[Resumo da Rodada] Força nos números

As primeiras posses de bola da partida já mostraram qual era o plano de jogo de cada equipe: Draymond Green deu o primeiro arremesso de três pontos da noite completamente livre, fruto de um Cavs preocupado em caçar Stephen Curry e Klay Thompson através de todo corta-luz e ainda garantir os rebotes no garrafão; do outro lado, Kevin Love acertou a primeira bola de três pontos em cima do próprio Draymond Green, mostrando o comprometimento do Cavs em torná-lo relevante no ataque para disfarçar seus notórios problemas defensivos. Poucos segundos depois, Love não conseguiu impedir que Bogut recebesse uma bola quase embaixo da cesta para um arremesso fácil. Compensou pontuando do outro lado. Num jogo em que as limitações das duas equipes são amplamente conhecidas, com um Cavs exposto inúmeras vezes na temporada regular e um Warriors desnudado pelo Thunder, a tônica é ver quem consegue compensar melhor as deficiências e quais ajustes táticos podem expor ainda mais o adversário. Nesse nível não é mais possível esperar que as equipes joguem um basquete perfeito: a graça está, pelo contrário, em como as imperfeições serão trabalhadas e camufladas ao longo da série.

Contra a defesa espetacular do Thunder, vimos o Warriors colocar Klay Thompson e Stephen Curry para arremessar do perímetro em cima dos jogadores de garrafão adversários, mais lentos e com dificuldade para contestar cada bola. No Cavs, Kevin Love parece o alvo óbvio para sofrer arremessos na cabeça, graças à sua dificuldade na defesa e sua presença frequente na marcação de perímetro. Além dele, Tristan Thompson tem baixa velocidade lateral e Kyrie Irving tem problemas para contestar arremessos. Explorar esses três jogadores, fundamentais para o esquema tático do Cavs, é essencial para tornar o jogo um cabo de guerra: expostos na defesa mas necessários no ataque, o Cavs precisa decidir onde colocá-los em quadra e quando é melhor deixá-los no banco. Por isso, não foi surpresa nenhuma quando Klay Thompson forçou um arremesso na transição, mais de um passo para trás da linha de três pontos, em cima de Kyrie Irving. A bola não entrou, mas ela mostra um plano de jogo e coloca medo no Cavs a cada vez que a dupla de jogadores se encontrar.

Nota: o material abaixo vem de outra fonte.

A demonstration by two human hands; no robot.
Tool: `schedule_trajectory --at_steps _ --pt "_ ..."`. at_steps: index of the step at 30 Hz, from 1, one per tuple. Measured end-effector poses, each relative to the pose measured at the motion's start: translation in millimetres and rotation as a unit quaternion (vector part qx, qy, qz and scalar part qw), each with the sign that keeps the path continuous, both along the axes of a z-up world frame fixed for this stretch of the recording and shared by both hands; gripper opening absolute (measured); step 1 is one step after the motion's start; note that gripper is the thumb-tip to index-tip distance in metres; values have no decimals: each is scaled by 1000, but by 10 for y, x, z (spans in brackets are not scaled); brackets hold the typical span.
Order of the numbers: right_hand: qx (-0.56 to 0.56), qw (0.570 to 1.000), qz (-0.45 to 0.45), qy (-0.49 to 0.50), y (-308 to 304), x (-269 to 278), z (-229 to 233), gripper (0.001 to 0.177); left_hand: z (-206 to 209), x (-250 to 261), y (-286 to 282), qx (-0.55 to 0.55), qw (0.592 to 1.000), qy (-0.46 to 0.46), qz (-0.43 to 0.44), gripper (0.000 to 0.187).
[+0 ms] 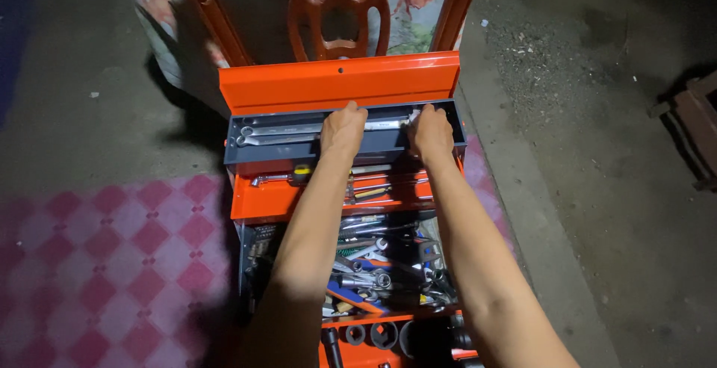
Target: Organize tools within a multi-tiered orange metal toolbox, wiping some with a cloth.
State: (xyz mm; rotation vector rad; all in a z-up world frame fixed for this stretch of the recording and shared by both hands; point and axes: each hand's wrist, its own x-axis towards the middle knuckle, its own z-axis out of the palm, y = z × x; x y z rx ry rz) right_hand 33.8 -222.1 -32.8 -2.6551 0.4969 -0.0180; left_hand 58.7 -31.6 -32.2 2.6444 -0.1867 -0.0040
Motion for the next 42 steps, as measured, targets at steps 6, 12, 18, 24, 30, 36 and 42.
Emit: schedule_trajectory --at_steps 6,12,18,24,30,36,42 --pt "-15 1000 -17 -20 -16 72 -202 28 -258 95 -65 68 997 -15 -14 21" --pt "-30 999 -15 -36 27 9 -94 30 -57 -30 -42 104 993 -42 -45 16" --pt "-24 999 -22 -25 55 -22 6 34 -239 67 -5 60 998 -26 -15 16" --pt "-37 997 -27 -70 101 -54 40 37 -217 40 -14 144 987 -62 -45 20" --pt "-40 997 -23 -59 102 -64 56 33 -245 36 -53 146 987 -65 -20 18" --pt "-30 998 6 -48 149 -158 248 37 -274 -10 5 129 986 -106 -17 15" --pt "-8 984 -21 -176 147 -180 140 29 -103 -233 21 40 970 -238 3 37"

A escolha do Cavs para lidar com esses problemas defensivos foi bastante interessante. Pra começar, Tristan Thompson não foi marcar o perímetro em nenhuma troca defensiva, ficando sempre entre a linha de três pontos e o garrafão, bloqueando o caminho para a cesta de eventuais infiltrações, mesmo que os arremessadores do Warriors ganhassem com isso alguns segundos a mais para arremessar. Além disso, Kyrie Irving foi sendo escondido na defesa em jogadores fora da bola: quando marcou Stephen Curry, foi apenas porque no primeiro corta-luz teríamos LeBron James fazendo a mudança e Irving assumindo outro jogador livre, em geral Harrison Barnes. E por fim, Kevin Love FOI PRA LUTA e marcou o perímetro com agressividade, colocando o seu corpo o mais perto possível dos arremessadores do Warriors, para forçá-los a contornar Love e darem de cara com Tristan Thompson ou LeBron James na cobertura.

Vejam no vídeo abaixo como Love assume Curry depois do corta-luz, marca o armador de perto e consegue desviar a bola, forçando Curry a recomeçar a jogada na quadra de defesa. É que Love se EMPOLGA e tenta roubar a bola pulando no chão, o que permite a Curry voltar para o ataque sem marcação.

LeBron deixa Draymond Green livre para se posicionar no caminho de Curry, permitindo a Green arremessar – o que certamente não é ideal, mas dentre os males que o Warriors aflige aos adversários, é certamente o menos pior. É que Green acaba passando a bola e dando uma ponte-aérea para Bogut porque é esperto. A jogada pode até ter dado errado para o Cavs, mas a defesa do Love foi a melhor coisa que se pode fazer em trocas no perímetro contra Curry e Klay Thompson.

Do outro lado, Kevin Love teve facilidade em pontuar em cima dos defensores menores, tanto dentro quanto fora do garrafão, e já nos primeiros minutos de jogo começou a receber uma “defesa sanduíche”.

[image style=”” name=”on” link=”” target=”off” caption=”Sanduíche de amor”]http://bolapresa.com.br/wp-content/uploads/2016/06/Love-sanduíche.jpg[/image]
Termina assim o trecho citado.